Abstract

The purpose of this study was to determine the relationships among job characteristics, organizational commitment, job satisfaction, and demographic variables for hospital foodservice employees. Questionnaires including 30 items on job characteristics, 15 items on organizational commitment, 6 items related to job satisfaction, and 7 demographic items were administered to 45 supervisory and 172 nonsupervisory employees of 11 randomly selected hospitals. The reliability for the total instruments, using Cronbach's alpha, was 0.87 and 0.89, respectively, for the supervisory and nonsupervisory employee questionnaires. Organizational commitment and job satisfaction were related positively, with an r2 of 0.38. For supervisors, job characteristics related positively (p = .019) to organizational commitment, with variety being the only significant individual characteristic. For nonsupervisory employees, the model was also significant (p = .0001), with variety and feedback being the only significant individual characteristics.

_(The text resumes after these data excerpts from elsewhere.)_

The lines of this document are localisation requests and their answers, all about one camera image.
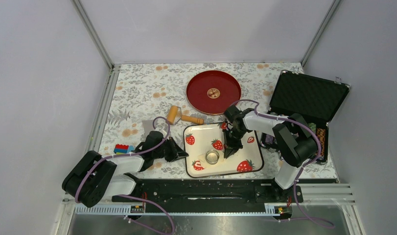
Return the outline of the white dough piece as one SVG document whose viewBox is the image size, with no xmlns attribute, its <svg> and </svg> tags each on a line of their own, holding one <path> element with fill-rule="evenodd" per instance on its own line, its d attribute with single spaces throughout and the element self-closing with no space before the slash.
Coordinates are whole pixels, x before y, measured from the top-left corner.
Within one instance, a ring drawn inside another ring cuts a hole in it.
<svg viewBox="0 0 397 235">
<path fill-rule="evenodd" d="M 204 168 L 212 167 L 212 166 L 217 166 L 217 165 L 220 165 L 220 164 L 222 164 L 222 163 L 224 162 L 223 156 L 221 156 L 221 157 L 219 156 L 218 163 L 217 163 L 217 164 L 214 164 L 214 165 L 210 165 L 210 164 L 208 164 L 208 163 L 206 162 L 206 160 L 205 160 L 205 154 L 200 155 L 200 156 L 198 157 L 198 160 L 200 161 L 201 166 L 203 166 Z"/>
</svg>

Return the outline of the metal round cookie cutter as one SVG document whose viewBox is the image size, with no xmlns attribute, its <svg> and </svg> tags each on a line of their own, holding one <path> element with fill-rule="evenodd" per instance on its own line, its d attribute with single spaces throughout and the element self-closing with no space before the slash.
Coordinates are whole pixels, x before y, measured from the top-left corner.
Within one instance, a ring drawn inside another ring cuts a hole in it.
<svg viewBox="0 0 397 235">
<path fill-rule="evenodd" d="M 218 163 L 219 160 L 219 154 L 216 150 L 209 150 L 206 154 L 205 154 L 205 160 L 208 164 L 210 165 L 214 165 Z"/>
</svg>

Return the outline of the wooden roller with handle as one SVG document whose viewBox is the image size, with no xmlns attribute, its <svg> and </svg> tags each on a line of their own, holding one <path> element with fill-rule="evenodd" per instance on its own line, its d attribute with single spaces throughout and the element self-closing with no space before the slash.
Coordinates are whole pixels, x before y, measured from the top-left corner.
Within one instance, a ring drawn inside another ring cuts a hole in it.
<svg viewBox="0 0 397 235">
<path fill-rule="evenodd" d="M 167 118 L 166 118 L 171 125 L 177 124 L 180 120 L 191 122 L 195 124 L 203 124 L 204 120 L 198 117 L 192 117 L 182 114 L 181 107 L 172 105 L 169 109 Z"/>
</svg>

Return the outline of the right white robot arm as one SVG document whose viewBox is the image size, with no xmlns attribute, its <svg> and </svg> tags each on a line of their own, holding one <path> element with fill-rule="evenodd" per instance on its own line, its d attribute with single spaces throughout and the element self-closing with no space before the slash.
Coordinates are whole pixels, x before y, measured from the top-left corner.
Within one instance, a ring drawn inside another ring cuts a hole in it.
<svg viewBox="0 0 397 235">
<path fill-rule="evenodd" d="M 308 160 L 321 153 L 319 139 L 304 118 L 300 114 L 289 117 L 260 114 L 253 108 L 241 111 L 235 105 L 227 108 L 224 116 L 232 125 L 223 131 L 224 158 L 243 148 L 241 140 L 247 133 L 260 131 L 274 136 L 284 163 L 274 177 L 271 194 L 276 201 L 285 201 L 291 195 L 290 187 L 297 182 Z"/>
</svg>

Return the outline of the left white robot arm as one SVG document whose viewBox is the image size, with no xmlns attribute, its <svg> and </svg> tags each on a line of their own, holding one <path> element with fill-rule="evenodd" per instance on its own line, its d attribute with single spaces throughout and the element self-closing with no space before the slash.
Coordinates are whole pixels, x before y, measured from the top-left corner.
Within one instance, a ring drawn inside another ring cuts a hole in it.
<svg viewBox="0 0 397 235">
<path fill-rule="evenodd" d="M 88 208 L 104 198 L 124 194 L 130 201 L 142 197 L 142 187 L 130 173 L 148 169 L 155 159 L 174 162 L 188 157 L 175 140 L 159 131 L 150 131 L 145 141 L 122 157 L 102 157 L 88 151 L 62 182 L 62 189 Z"/>
</svg>

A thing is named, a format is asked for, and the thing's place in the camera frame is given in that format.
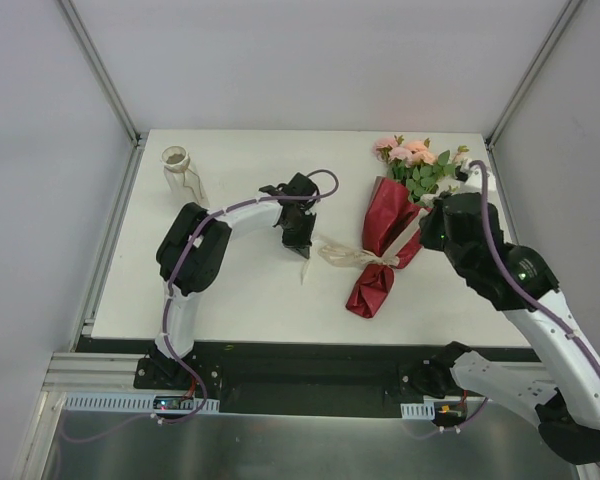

For all employees, there was a positive relationship between job characteristics and job satisfaction, with variety and feedback being the significant individual characteristics. Age was the only demographic variable related to organizational commitment; older employees had higher commitment scores. Demographic variables were not related to job satisfaction. Supervisors had higher perceived variety, autonomy, feedback, dealing with others, and friendship opportunities scores and higher commitment and satisfaction scores than did nonsupervisory employees. The findings indicate that dietitians and foodservice managers may increase organizational commitment and job satisfaction by increasing the variety and feedback in employees' jobs.